Manufacturers and processors must register their facilities with FDA and renew their registration every two years. FDA has the authority to suspend a facility’s registration if the agency determines that a cosmetic product manufactured or processed by the registered facility and distributed in the United States has a reasonable probability of causing serious adverse health consequences or death to humans, and the agency has a reasonable belief that other products manufactured or processed by the facility may be similarly affected because of a failure that cannot be isolated to a product or products, or is sufficiently pervasive to raise concerns about other products manufactured in the facility. If a facility’s registration is suspended, it is a prohibited act to distribute or sell (or otherwise introduce or deliver into commerce) in the United States cosmetic products from the facility.

A responsible person must list each marketed cosmetic product with FDA, including product ingredients, and provide any updates annually. 

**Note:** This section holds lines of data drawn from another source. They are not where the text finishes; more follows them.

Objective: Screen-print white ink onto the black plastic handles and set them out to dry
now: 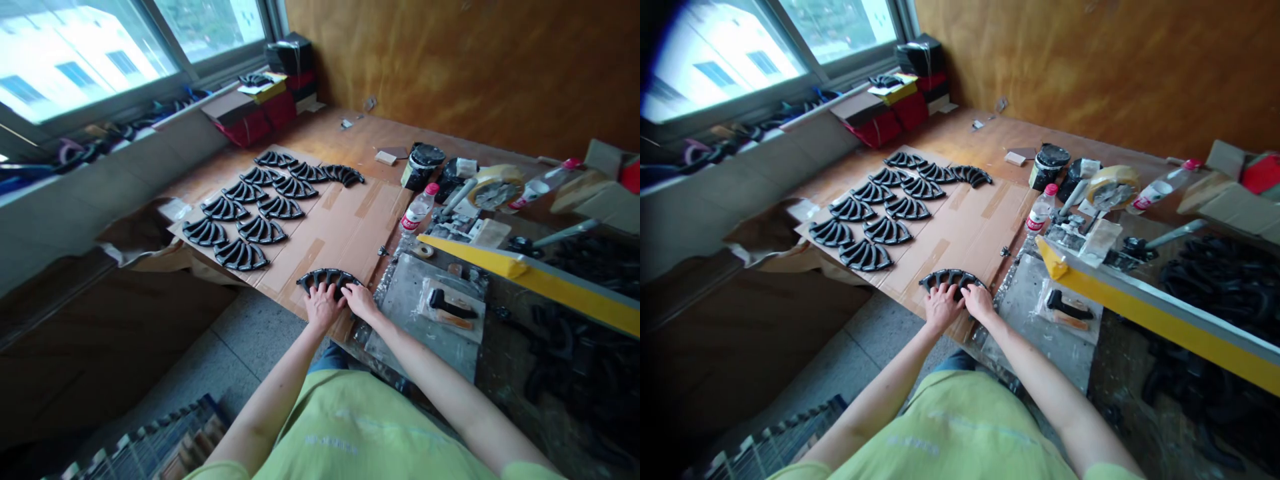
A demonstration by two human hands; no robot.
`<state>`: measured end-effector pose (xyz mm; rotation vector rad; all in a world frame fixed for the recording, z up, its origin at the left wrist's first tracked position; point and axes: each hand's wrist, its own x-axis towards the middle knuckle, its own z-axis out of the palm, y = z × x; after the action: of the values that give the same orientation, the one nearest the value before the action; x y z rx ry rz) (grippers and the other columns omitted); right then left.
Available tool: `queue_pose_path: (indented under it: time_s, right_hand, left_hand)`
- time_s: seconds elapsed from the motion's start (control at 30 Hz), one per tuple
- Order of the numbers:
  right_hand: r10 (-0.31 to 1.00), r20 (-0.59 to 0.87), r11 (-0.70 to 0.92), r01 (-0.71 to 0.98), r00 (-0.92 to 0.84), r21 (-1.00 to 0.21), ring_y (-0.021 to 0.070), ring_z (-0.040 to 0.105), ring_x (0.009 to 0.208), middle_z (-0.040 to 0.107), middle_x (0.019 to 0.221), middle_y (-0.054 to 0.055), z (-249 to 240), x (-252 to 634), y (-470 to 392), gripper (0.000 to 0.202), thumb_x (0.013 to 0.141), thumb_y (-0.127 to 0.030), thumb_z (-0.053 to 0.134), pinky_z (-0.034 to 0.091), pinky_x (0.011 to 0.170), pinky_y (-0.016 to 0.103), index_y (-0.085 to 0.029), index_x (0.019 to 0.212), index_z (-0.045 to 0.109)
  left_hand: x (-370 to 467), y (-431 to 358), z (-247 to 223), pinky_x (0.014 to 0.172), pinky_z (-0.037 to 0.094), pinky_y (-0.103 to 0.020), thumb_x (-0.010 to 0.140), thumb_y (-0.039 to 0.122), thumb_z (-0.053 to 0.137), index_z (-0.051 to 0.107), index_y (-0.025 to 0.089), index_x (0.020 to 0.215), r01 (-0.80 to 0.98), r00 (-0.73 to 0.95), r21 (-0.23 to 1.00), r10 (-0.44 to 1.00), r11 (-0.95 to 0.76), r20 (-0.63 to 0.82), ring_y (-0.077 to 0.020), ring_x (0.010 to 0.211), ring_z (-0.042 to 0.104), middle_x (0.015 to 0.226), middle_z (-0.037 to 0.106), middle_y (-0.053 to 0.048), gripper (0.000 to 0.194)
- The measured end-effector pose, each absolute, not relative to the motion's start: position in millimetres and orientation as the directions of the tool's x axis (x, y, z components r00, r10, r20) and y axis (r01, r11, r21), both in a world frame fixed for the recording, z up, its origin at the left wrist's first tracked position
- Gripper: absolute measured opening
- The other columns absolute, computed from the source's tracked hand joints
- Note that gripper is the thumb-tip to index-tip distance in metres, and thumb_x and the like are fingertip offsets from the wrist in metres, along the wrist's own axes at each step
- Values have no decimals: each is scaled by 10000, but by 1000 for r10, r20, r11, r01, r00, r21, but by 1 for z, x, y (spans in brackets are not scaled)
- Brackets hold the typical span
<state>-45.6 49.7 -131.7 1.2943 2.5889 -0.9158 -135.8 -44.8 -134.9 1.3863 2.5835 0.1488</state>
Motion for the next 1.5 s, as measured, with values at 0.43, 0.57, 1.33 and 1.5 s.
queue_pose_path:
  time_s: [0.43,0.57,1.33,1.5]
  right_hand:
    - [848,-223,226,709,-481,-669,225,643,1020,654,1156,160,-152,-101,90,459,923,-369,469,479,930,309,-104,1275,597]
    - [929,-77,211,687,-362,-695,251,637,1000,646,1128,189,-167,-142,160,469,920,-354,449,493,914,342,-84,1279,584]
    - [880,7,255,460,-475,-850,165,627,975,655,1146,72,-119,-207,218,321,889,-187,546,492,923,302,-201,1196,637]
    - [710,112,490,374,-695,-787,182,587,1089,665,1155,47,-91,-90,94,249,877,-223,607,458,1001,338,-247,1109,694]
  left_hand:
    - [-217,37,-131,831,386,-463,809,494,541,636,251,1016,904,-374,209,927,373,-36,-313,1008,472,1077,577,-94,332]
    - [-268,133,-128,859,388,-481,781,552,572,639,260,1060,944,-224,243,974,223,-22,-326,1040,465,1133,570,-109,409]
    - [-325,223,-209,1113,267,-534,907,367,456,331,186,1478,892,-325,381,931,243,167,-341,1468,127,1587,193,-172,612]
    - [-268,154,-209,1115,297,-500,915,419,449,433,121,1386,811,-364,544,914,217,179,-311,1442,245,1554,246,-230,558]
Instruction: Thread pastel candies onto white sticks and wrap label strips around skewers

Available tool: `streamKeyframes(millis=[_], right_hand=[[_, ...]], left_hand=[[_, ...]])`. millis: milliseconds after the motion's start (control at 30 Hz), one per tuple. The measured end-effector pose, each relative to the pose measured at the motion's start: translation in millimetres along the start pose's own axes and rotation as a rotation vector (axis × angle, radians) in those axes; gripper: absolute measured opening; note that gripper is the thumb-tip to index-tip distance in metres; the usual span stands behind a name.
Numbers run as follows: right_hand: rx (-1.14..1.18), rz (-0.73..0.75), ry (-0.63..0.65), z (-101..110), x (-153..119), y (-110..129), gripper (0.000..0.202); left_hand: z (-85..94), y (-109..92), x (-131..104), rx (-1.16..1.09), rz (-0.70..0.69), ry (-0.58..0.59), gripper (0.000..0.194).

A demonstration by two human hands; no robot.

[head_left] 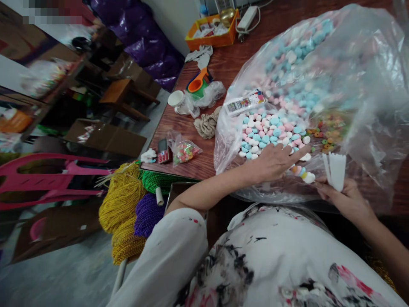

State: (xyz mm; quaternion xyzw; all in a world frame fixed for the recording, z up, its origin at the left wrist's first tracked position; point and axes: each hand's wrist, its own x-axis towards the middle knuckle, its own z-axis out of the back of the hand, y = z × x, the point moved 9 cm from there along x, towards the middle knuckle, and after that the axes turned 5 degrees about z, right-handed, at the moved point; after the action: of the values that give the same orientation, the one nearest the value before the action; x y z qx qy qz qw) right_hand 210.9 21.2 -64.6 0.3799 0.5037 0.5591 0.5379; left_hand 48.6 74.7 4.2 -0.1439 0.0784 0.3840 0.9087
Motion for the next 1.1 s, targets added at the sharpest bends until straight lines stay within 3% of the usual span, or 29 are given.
streamKeyframes(millis=[133, 333, 433, 567, 633, 700, 800, 900, 1000, 1100], right_hand=[[0.173, -0.126, -0.045, -14, -10, -26, 0.035], [0.184, -0.155, 0.019, -18, -10, -29, 0.033], [-0.182, 0.131, 0.011, -2, -8, 0, 0.019], [-0.927, 0.776, 0.041, -5, -25, 59, 0.022], [-1.065, 0.996, 0.087, -12, -37, 72, 0.023], [-1.065, 1.064, 0.146, -17, -42, 76, 0.025], [-0.929, 0.966, 0.189, -19, -38, 76, 0.031], [-0.706, 0.732, 0.193, -16, -26, 70, 0.032], [-0.523, 0.447, 0.212, -10, -15, 49, 0.021], [-0.418, 0.262, 0.106, 9, -11, 27, 0.019]], left_hand=[[9.0, 11, -12, 0.272, 0.114, -0.131, 0.067], [-7.5, 12, -8, 0.27, 0.058, -0.125, 0.039], [-15.4, 12, -6, 0.102, 0.037, 0.01, 0.03], [-22.6, 4, -11, -0.243, -0.084, 0.253, 0.02], [-23.4, 1, -12, -0.4, -0.128, 0.323, 0.019], [-24.5, 1, -10, -0.526, -0.136, 0.348, 0.021], [-26.0, -3, -5, -0.58, -0.139, 0.315, 0.019], [-26.1, -9, -3, -0.435, -0.134, 0.232, 0.016], [-26.4, -2, -2, -0.223, -0.05, 0.15, 0.026], [-27.7, 9, -6, -0.097, 0.027, 0.113, 0.038]])
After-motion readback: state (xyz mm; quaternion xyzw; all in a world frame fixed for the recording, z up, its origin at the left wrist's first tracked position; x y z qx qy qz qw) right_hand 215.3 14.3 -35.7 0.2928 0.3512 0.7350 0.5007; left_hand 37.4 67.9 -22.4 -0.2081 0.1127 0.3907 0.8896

Responsible person means the manufacturer, packer, or distributor of a cosmetic product whose name appears on the label of such cosmetic product in accordance with section 609(a) of the FD&C Act or section 4(a) of the Fair Packaging and Labeling Act.

MoCRA exempts certain small businesses from facility registration and product listing requirements.

However, such exemptions do not apply to facilities that manufacture or process, or responsible persons for, the following cosmetic products:

• Products that regularly come into contact with mucus membrane of the eye under customary or usual conditions of use.
• Products that are injected.
• Products that are intended for internal use.
• Products that are intended to alter appearance for more than 24 hours under customary or usual conditions of use and removal by the consumer is not part of such conditions of use. 

Exemptions also exist for certain products and facilities that are subject to requirements for drugs and devices.